Wednesday, 20 October 2021

Distibuted system design

 User thinks that he is contacting with one computer only. But there are bunch of other machines/hardware/services are there in background. These machines/servies which runs in background are called distributed system.

Fallacies of Distributed system:-

Network is reliable

Latency is zero

Bandwidth is infinite

Topology doesnt change

Network is secure

Only one administration

Transport cost is zero


Distributed system Characterstics:-

- No shared clock 

- No shared Memory - each component having their own storage

- Shared resources - Anything should be shareable among the nodes eg; hardware/software/data.

- Concurrency and Consistency 

Distributed system communication:-

- Different parts of distributed systems needs to be able to talk.

- Requires agreed upon format and protocol.

- Lots of things can go wrong. Need to handle them.

--Client cant find server.

--Server crashes in between

--Server processed the request but somehow its response is not reached to client (network failed)

--Client crashes

Benefits of Distributed system:-

- More reliable, fault tolerant - high availability

- Scalability - multimachines or nodes we can add dependes of traffic

- Lower latency, increased performance - As lots of servers running in background

-Cost effective

System design performance matrics:-

Scalability:-

--Ability of a system to grow and manage increased traffic. Horizontal or vertical scalling needs to be applied.

--Increased volume of data or request

Reliability:-

--Probability a system will fail during a period of time

Failure can belongs to software or hardware. Need to monitor both by healthcheck related scripts on productions and take neccessory actions to reduce the chances of failure.

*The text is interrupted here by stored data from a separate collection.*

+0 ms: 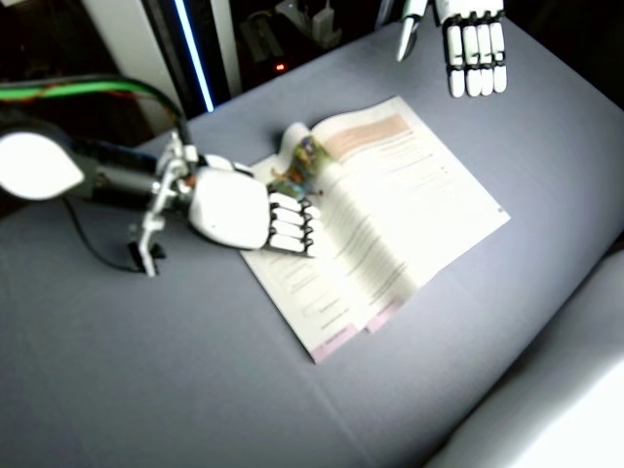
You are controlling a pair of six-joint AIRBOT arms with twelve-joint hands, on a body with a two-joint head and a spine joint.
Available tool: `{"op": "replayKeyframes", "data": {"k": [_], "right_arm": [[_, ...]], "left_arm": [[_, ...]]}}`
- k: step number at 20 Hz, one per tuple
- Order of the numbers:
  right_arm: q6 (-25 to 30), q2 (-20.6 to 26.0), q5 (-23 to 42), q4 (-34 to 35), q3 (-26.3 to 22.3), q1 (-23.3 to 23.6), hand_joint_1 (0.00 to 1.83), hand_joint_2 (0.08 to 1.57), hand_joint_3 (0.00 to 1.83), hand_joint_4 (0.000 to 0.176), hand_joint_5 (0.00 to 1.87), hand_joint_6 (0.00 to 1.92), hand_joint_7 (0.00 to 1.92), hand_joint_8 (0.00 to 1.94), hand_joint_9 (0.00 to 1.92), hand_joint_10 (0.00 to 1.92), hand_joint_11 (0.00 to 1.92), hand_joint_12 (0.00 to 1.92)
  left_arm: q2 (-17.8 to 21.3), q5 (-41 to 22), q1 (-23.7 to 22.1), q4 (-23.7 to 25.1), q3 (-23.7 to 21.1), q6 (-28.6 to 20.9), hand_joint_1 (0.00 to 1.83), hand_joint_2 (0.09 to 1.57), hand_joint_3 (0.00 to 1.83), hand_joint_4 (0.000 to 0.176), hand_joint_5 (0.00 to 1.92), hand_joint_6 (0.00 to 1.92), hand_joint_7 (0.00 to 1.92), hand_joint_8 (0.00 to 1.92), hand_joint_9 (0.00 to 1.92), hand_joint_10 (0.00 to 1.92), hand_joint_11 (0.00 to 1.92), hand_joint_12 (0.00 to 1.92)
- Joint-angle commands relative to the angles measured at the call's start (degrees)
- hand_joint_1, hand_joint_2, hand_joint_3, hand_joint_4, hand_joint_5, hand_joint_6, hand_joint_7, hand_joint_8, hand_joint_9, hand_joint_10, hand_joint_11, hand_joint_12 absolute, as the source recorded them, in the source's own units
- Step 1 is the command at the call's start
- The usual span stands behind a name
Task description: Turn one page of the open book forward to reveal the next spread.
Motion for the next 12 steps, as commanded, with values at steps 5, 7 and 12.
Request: {"op": "replayKeyframes", "data": {"k": [5, 7, 12], "right_arm": [[0.4, -3.3, 7.0, 2.9, 1.4, 3.1, 0.0, 1.21, 0.0, 0.0, 0.0, 0.0, 0.0, 0.0, 0.0, 0.0, 0.0, 0.0], [0.4, -5.1, 8.0, 3.1, 2.1, 4.1, 0.0, 1.23, 0.01, 0.0, 0.01, 0.0, 0.01, 0.0, 0.0, 0.0, 0.0, 0.0], [0.4, -10.1, 8.7, 3.1, 4.4, 6.2, 0.0, 1.23, 0.0, 0.0, 0.0, 0.0, 0.0, 0.0, 0.0, 0.0, 0.0, 0.0]], "left_arm": [[-0.1, -7.3, -0.6, -0.2, 0.8, -0.4, 0.0, 1.28, 0.0, 0.0, 0.0, 0.0, 0.0, 0.0, 0.0, 0.0, 0.0, 0.0], [-0.1, -7.9, -1.2, -0.3, 1.2, -0.7, 0.0, 1.27, 0.0, 0.0, 0.0, 0.0, 0.0, 0.0, 0.0, 0.0, 0.0, 0.0], [0.6, -11.0, -1.5, -1.0, 1.5, -1.0, 0.0, 1.24, 0.0, 0.0, 0.01, 0.0, 0.0, 0.0, 0.0, 0.0, 0.0, 0.0]]}}
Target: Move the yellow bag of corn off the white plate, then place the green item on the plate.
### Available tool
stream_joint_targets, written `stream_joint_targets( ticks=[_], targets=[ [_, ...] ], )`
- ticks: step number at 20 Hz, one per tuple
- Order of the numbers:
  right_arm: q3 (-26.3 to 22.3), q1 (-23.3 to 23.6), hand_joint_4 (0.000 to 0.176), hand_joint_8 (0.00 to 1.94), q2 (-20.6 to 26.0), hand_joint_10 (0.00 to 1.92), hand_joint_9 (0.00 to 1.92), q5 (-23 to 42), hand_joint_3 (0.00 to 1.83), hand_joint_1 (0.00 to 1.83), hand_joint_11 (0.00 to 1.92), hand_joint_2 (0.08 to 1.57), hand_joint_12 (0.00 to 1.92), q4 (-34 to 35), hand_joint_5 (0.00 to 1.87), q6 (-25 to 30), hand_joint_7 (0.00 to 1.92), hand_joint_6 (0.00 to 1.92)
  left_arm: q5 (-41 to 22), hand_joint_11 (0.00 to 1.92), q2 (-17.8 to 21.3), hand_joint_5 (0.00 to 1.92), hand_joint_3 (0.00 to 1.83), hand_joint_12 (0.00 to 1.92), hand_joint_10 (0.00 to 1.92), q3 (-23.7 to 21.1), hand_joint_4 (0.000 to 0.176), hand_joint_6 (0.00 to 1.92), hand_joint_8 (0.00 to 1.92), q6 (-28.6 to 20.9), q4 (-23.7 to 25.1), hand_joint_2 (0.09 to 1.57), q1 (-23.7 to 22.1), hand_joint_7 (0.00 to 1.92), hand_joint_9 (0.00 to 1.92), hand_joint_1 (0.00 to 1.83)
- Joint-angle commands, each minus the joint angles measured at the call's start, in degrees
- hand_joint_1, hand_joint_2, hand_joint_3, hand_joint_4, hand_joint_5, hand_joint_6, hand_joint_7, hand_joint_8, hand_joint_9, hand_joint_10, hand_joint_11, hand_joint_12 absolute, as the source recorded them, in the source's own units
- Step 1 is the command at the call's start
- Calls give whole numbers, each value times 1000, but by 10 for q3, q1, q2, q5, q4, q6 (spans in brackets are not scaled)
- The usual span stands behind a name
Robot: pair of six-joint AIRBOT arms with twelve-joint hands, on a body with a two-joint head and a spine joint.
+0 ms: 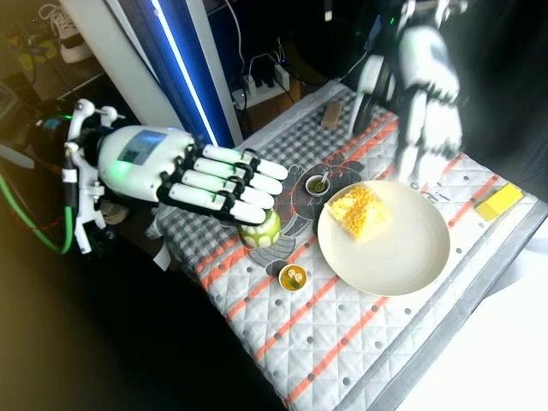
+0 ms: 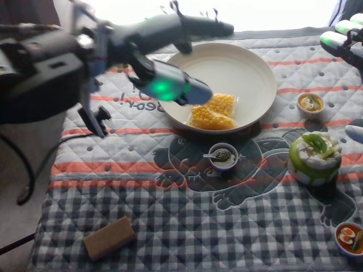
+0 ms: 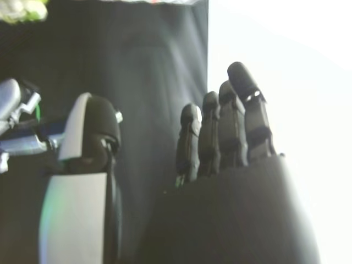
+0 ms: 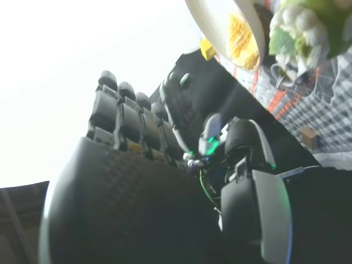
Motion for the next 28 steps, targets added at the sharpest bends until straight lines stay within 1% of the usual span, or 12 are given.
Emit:
stream_joint_targets(
  ticks=[1, 4, 10, 12, 15, 16, 17, 19, 21, 24, 27, 28],
  targets=[
    [3, 6, 1, 0, 2, 0, 0, 72, 2, 533, 10, 1283, 6, -3, 0, 3, 0, 0, -42, 0, -5, 292, 1, 1369, 99, 8, 62, 8, 10, -2, -3, 1086, -11, 281, 236, 936],
    [5, 6, 0, 0, 2, 0, 0, 72, 0, 537, 35, 1279, 22, -5, 0, 12, 0, 0, -5, 0, -33, 364, 3, 1449, 198, 32, 66, 9, 11, -2, 14, 1055, -11, 382, 288, 976],
    [7, 2, 0, 0, 2, 0, 0, 72, 1, 440, 0, 1285, 272, -7, 0, 24, 0, 0, 51, 118, -67, 494, 0, 1728, 947, 53, 57, 23, 41, -2, 82, 999, -21, 520, 172, 1015],
    [7, 1, 0, 0, 1, 0, 0, 72, 0, 455, 0, 1282, 348, -7, 0, 25, 0, 0, 65, 55, -80, 502, 4, 1912, 1417, 68, 63, 117, 834, -1, 82, 983, -21, 248, 55, 1049],
    [8, 1, 0, 0, 1, 0, 0, 72, 0, 442, 0, 1286, 315, -7, 0, 26, 0, 0, 79, 7, -98, 292, 1, 1921, 1649, 89, 36, 595, 1315, 2, 82, 1036, -21, 61, 0, 1153],
    [8, 0, 6, 0, 0, 0, 0, 72, 0, 438, 0, 1287, 343, -7, 0, 26, 0, 0, 82, 79, -102, 234, 1, 1921, 1628, 94, 47, 721, 1297, 2, 82, 1041, -21, 82, 17, 1122],
    [8, 0, 12, 0, 0, 0, 0, 72, 0, 446, 0, 1287, 404, -7, 0, 27, 0, 0, 85, 104, -106, 217, 0, 1921, 1650, 98, 16, 860, 1295, 2, 82, 1037, -21, 98, 22, 1154],
    [8, 0, 9, 0, 0, 0, 0, 72, 0, 443, 0, 1284, 268, -7, 0, 28, 0, 0, 88, 52, -112, 122, 7, 1921, 1589, 106, 19, 962, 1249, 1, 80, 1064, -21, 41, 0, 1115],
    [8, 0, 0, 0, 0, 0, 0, 72, 0, 392, 0, 1282, 496, -7, 0, 28, 0, 0, 94, 4, -120, 111, 0, 1921, 1531, 116, 16, 1049, 1225, 1, 78, 1078, -20, 19, 0, 1134],
    [8, -1, 2, 0, 0, 0, 0, 72, 2, 412, 0, 1280, 473, -7, 0, 28, 0, 0, 103, 54, -132, 219, 0, 1913, 1383, 129, 0, 642, 882, 1, 77, 1100, -17, 94, 0, 1123],
    [8, -1, 0, 0, -1, 1, 3, 72, 0, 401, 0, 1282, 398, -7, 0, 28, 0, 0, 105, 0, -135, 330, 0, 1879, 1276, 133, 24, 307, 663, 1, 71, 1090, -14, 157, 0, 1113],
    [8, -1, 0, 0, -1, 0, 1, 72, 1, 376, 0, 1284, 402, -7, 0, 28, 0, 0, 105, 10, -136, 358, 1, 1913, 1315, 135, 0, 226, 729, 1, 69, 1105, -12, 130, 0, 1184]
  ],
)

And other automated testing can be performed on production to find the bugs if any.

Any product is reliable when it keeps on working even after failure of hardware/software.

Availability:-

--Amount of time a system is operational during a period of time. High availability we need to use here. If one server failes, redirect requests to other server. In this way server is always available for the clients.

--Poorly designed system requires more downtime for the updates. I remember a decades ago where we need to update a small thing we used to down whole site and update it early morning when traffic flow was minimum.

Availability calculations:-

Availability % = ( available time / total time ) x 100

                        = 23/24 x 100 = 95.83% = 360 hrs in an year = 15 days of downtime required annually 

                        if availability is 95.83%.

Reliable Vs Available:-

- Reliable system is always an available system.

- Availablity can be achieved by high availabiliy , means by adding more servers, creating clusters and replications of those servers.

- Reliability says to detect early failure of software or hardware. So that traffic can be redirected working software/hardware timely.

- Reliable software are more profitable - because it doesnt required more servers/clusters/replications.

- Depends on your software you can think to give more priority to availability or reliablity. Eg: suppose software is social media, if you are posting a video and it got failed - no need to worry you can try it later...means its less reliable and you can live with it. But at same time if you take an example of plane and its in air. here reliability is more important that availability. you can't take risk to rely on availability.